Question

Jill, the office manager of a desktop publishing outfit, stocks replacement toner cartridges for laser printers. Demand for cartridges is approximated 30 per year and follows Poisson distribution. Cartridges cost $100 each and require 3 weeks to obtain from the vendor. Jill uses a (Q,r) approach to control stock levels. (Hint: you find the values on page 26 of LN 3 helpful in solving this problem) a. If Jill wants to restrict replenishment orders to tice per year on average, what batch size Q should she use? Using this batch size, what reorder point r should she use to ensure a service level (i.e., probability of having the cartridge in stock when needed) of at least 98 percent? b. If Jill is willing to increase the number of replenishment orders per year to six, how do Q and r change? Explain the difference in r. c. If the supplier of toner cartridge offers a quantity discount of $10 per cartridge for orders of 15 or more, how does this affect the relative attractiveness of ordering twice per year versus six

Answer 1

To determine the optimal batch size (Q) and reorder point (r) for controlling stock levels of toner cartridges, Jill can use the (Q,r) approach. In this approach, the batch size is equal to the average demand during the lead time for replenishment orders.

Step-by-step explanation:

To determine the optimal batch size (Q) and reorder point (r) for controlling stock levels of toner cartridges, Jill can use the (Q,r) approach. In this approach, the batch size is equal to the average demand during the lead time for replenishment orders. Since Jill wants to restrict replenishment orders to twice per year on average, she needs to calculate the average demand during the lead time and set Q accordingly. The average demand during the lead time can be calculated by multiplying the average demand per year (30 cartridges) by the time it takes to obtain a replenishment order (3 weeks). So, the average demand during the lead time would be 30 cartridges/year * (3 weeks/52 weeks) = 1.73 cartridges.

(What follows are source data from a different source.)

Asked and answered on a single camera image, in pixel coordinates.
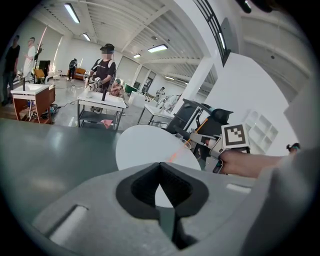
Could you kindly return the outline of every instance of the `hand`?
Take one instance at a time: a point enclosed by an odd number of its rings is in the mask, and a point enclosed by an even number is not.
[[[247,154],[237,150],[227,150],[220,156],[223,161],[221,173],[257,178],[266,167],[274,167],[282,156]]]

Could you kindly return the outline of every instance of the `man in black t-shirt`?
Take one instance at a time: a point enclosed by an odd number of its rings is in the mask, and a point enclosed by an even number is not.
[[[3,101],[2,106],[8,104],[8,100],[13,103],[12,95],[8,94],[8,84],[10,85],[10,91],[14,89],[14,78],[17,75],[17,64],[20,52],[20,45],[18,45],[19,36],[16,35],[13,39],[12,46],[9,48],[5,56],[5,67],[3,72],[3,85],[2,95]]]
[[[115,47],[112,44],[107,43],[105,46],[101,47],[100,50],[102,58],[97,59],[97,61],[91,68],[90,77],[92,77],[95,72],[93,79],[101,79],[103,93],[102,100],[104,101],[106,92],[110,85],[110,81],[112,80],[116,71],[116,64],[112,59]]]

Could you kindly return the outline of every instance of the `white shelf unit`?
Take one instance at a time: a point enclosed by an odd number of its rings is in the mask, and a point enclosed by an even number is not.
[[[278,130],[262,114],[250,110],[244,120],[253,154],[264,155],[275,141]]]

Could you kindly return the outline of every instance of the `pink cloth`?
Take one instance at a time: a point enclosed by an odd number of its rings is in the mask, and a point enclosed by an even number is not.
[[[105,126],[105,128],[109,128],[110,127],[110,125],[112,124],[112,120],[101,120],[100,121],[101,123],[103,123],[104,124],[104,126]]]

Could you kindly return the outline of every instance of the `orange sofa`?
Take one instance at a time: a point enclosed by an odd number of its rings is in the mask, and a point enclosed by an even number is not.
[[[84,79],[84,75],[85,75],[86,70],[83,68],[76,68],[75,72],[74,72],[74,79],[80,79],[83,80]]]

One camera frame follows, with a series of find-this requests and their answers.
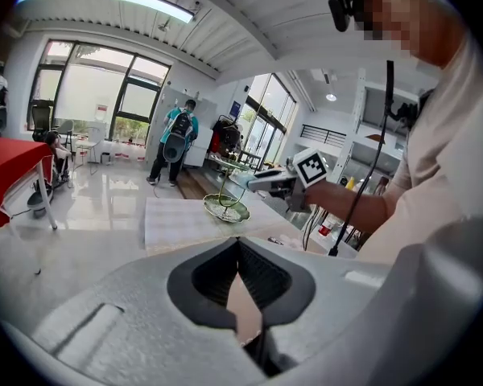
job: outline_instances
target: red table
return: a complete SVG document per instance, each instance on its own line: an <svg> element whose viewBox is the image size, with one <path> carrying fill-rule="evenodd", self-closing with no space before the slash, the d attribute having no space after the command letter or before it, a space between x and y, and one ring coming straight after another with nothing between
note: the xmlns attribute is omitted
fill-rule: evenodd
<svg viewBox="0 0 483 386"><path fill-rule="evenodd" d="M7 213L4 199L10 188L23 176L37 170L39 188L52 228L57 225L48 202L43 177L52 183L52 151L44 143L26 142L11 138L0 138L0 227L9 223L12 213Z"/></svg>

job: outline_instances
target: seated person
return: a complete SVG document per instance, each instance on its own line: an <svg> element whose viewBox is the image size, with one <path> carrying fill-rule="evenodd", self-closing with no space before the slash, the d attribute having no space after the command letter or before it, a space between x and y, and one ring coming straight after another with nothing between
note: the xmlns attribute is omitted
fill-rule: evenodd
<svg viewBox="0 0 483 386"><path fill-rule="evenodd" d="M47 143L54 154L54 163L58 175L61 176L61 181L68 180L68 157L71 152L63 147L60 143L60 137L56 132L48 132L45 137Z"/></svg>

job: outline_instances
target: wooden floor
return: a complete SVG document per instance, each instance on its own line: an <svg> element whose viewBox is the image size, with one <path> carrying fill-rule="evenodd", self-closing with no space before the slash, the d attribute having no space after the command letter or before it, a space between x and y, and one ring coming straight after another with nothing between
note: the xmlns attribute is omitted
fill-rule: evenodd
<svg viewBox="0 0 483 386"><path fill-rule="evenodd" d="M185 199L203 199L206 195L214 193L213 185L207 179L204 179L197 169L191 170L196 172L191 175L189 170L182 170L179 175L177 187L181 195Z"/></svg>

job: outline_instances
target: head-mounted camera
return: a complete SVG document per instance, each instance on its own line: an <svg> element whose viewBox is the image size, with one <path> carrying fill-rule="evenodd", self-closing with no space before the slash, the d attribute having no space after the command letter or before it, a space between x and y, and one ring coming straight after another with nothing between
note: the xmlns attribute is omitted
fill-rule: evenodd
<svg viewBox="0 0 483 386"><path fill-rule="evenodd" d="M365 0L328 0L331 16L338 31L344 32L354 17L356 26L363 31L372 31L373 38L381 38L381 33L372 24L372 14L364 10Z"/></svg>

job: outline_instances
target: green plate
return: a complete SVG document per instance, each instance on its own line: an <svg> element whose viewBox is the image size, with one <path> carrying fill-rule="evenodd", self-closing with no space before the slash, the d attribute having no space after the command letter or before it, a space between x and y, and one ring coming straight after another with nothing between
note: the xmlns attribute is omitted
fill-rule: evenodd
<svg viewBox="0 0 483 386"><path fill-rule="evenodd" d="M221 202L225 206L230 206L227 209L218 202L218 195L207 195L203 199L204 208L213 216L227 223L241 223L250 219L250 211L243 203L236 203L237 199L222 195Z"/></svg>

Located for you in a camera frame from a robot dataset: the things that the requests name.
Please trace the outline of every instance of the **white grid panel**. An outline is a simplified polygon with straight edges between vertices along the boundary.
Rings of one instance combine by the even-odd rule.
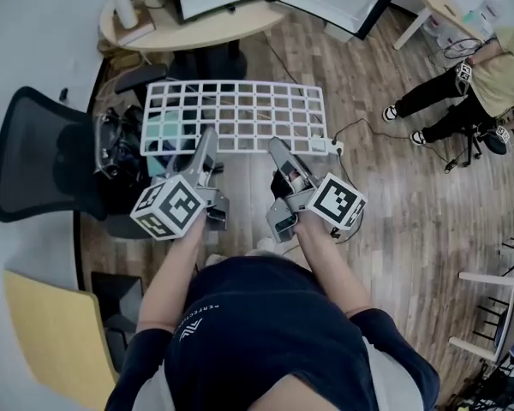
[[[277,136],[293,153],[327,155],[322,89],[254,80],[150,84],[140,153],[194,153],[206,126],[218,134],[218,153],[267,152]]]

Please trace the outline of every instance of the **wooden floor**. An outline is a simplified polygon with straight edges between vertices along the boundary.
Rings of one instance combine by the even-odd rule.
[[[447,106],[436,104],[393,123],[381,119],[386,105],[439,72],[426,59],[430,50],[420,33],[402,50],[392,49],[410,23],[408,16],[388,9],[365,41],[342,44],[322,33],[319,20],[296,13],[266,35],[298,81],[324,89],[330,136],[360,118],[378,132],[407,136],[434,123]],[[290,81],[263,33],[244,39],[242,49],[248,57],[248,79]],[[339,138],[350,178],[369,199],[361,231],[339,248],[370,289],[374,304],[394,318],[407,340],[439,371],[444,402],[478,364],[469,353],[448,346],[449,336],[486,345],[470,332],[475,305],[495,293],[483,284],[462,283],[457,274],[506,268],[497,249],[514,236],[514,139],[505,156],[485,150],[469,168],[447,175],[445,163],[431,150],[374,136],[363,122]],[[433,147],[451,159],[463,142],[452,137]],[[243,254],[269,235],[265,213],[272,203],[273,164],[265,155],[223,161],[226,169],[219,185],[230,198],[230,230],[207,252]],[[322,173],[341,174],[334,157],[308,164]],[[153,241],[113,241],[88,217],[82,219],[81,245],[88,288],[91,270],[139,275],[148,285],[166,248]],[[290,253],[295,260],[301,256],[300,249]]]

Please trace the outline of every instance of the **desk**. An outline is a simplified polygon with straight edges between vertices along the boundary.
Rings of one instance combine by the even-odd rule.
[[[394,49],[397,51],[402,48],[406,41],[411,38],[417,29],[421,27],[422,23],[432,14],[440,14],[471,38],[476,38],[480,41],[485,40],[481,33],[463,22],[464,13],[453,0],[422,0],[422,2],[425,4],[425,8],[419,12],[413,23],[411,23],[396,43],[394,43]]]
[[[492,362],[503,360],[505,355],[508,354],[512,345],[514,344],[514,277],[498,277],[488,276],[485,274],[461,272],[459,273],[459,278],[463,280],[471,280],[474,282],[502,284],[511,287],[511,300],[508,306],[508,312],[506,314],[505,327],[500,338],[499,346],[495,352],[478,347],[469,342],[465,342],[459,338],[451,337],[449,339],[450,344],[468,350],[474,354],[478,354],[484,359],[491,360]]]
[[[9,314],[33,376],[62,396],[103,409],[116,383],[95,295],[3,273]]]
[[[159,3],[146,0],[146,4],[155,7]],[[109,0],[99,18],[99,28],[107,40],[117,45],[112,26],[113,12],[114,4]],[[237,4],[234,13],[222,9],[180,25],[173,3],[170,3],[164,9],[151,9],[156,26],[154,32],[123,46],[123,49],[141,53],[175,52],[170,76],[177,79],[243,79],[247,62],[239,51],[238,40],[274,26],[288,12],[280,4],[253,0]],[[184,51],[194,51],[194,63]]]

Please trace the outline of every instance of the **standing person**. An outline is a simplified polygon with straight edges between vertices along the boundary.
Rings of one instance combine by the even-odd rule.
[[[436,371],[372,307],[323,221],[299,215],[314,274],[262,253],[191,281],[204,214],[173,242],[107,410],[433,409]]]
[[[467,98],[450,108],[447,115],[431,127],[411,133],[415,145],[445,139],[465,125],[490,122],[514,106],[514,27],[500,27],[497,37],[481,47],[467,64],[472,67],[472,81]],[[383,111],[391,122],[407,117],[445,98],[460,98],[455,84],[455,69],[450,68],[420,84]]]

To ensure a service level of at least 98 percent, Jill needs to determine the reorder point (r). The reorder point is the number of cartridges at which Jill should place a replenishment order. To calculate the reorder point, Jill can use the table on page 26 of LN 3. According to the table, for a service level of 98 percent, the number of standard deviations (Z value) is 2.06. The formula to calculate the reorder point is r = d * L + Z * √(d * L), where d is the average demand during the lead time and L is the lead time. Plugging in the values, r = 1.73 * 1 + 2.06 * √(1.73 * 1) = 3.57 cartridges. Rounded to the nearest whole number, Jill should set the reorder point to 4 cartridges.

If Jill is willing to increase the number of replenishment orders per year to six, the batch size (Q) and reorder point (r) would change. The new batch size would be the average demand per year (30 cartridges) divided by the number of replenishment orders (6), which is 5 cartridges. The new reorder point would be calculated using the same formula as before, but with the new average demand during the lead time and lead time. The new average demand during the lead time would be 30 cartridges/year * (3 weeks/52 weeks) = 1.73 cartridges. Substituting the values, r = 1.73 * 1 + 2.06 * √(1.73 * 1) = 3.57 cartridges. Rounded to the nearest whole number, Jill should still set the reorder point to 4 cartridges, as it remains the same.

If the supplier offers a quantity discount of $10 per cartridge for orders of 15 or more, it may affect the relative attractiveness of ordering twice per year versus six. With the quantity discount, the cost per cartridge would be reduced by $10, making it more cost-effective to order larger batches. This means that ordering six times per year would become more attractive, as Jill would be able to take advantage of the quantity discount more frequently. However, it is important to consider other factors such as storage space and potential obsolescence of cartridges when deciding on the optimal ordering strategy.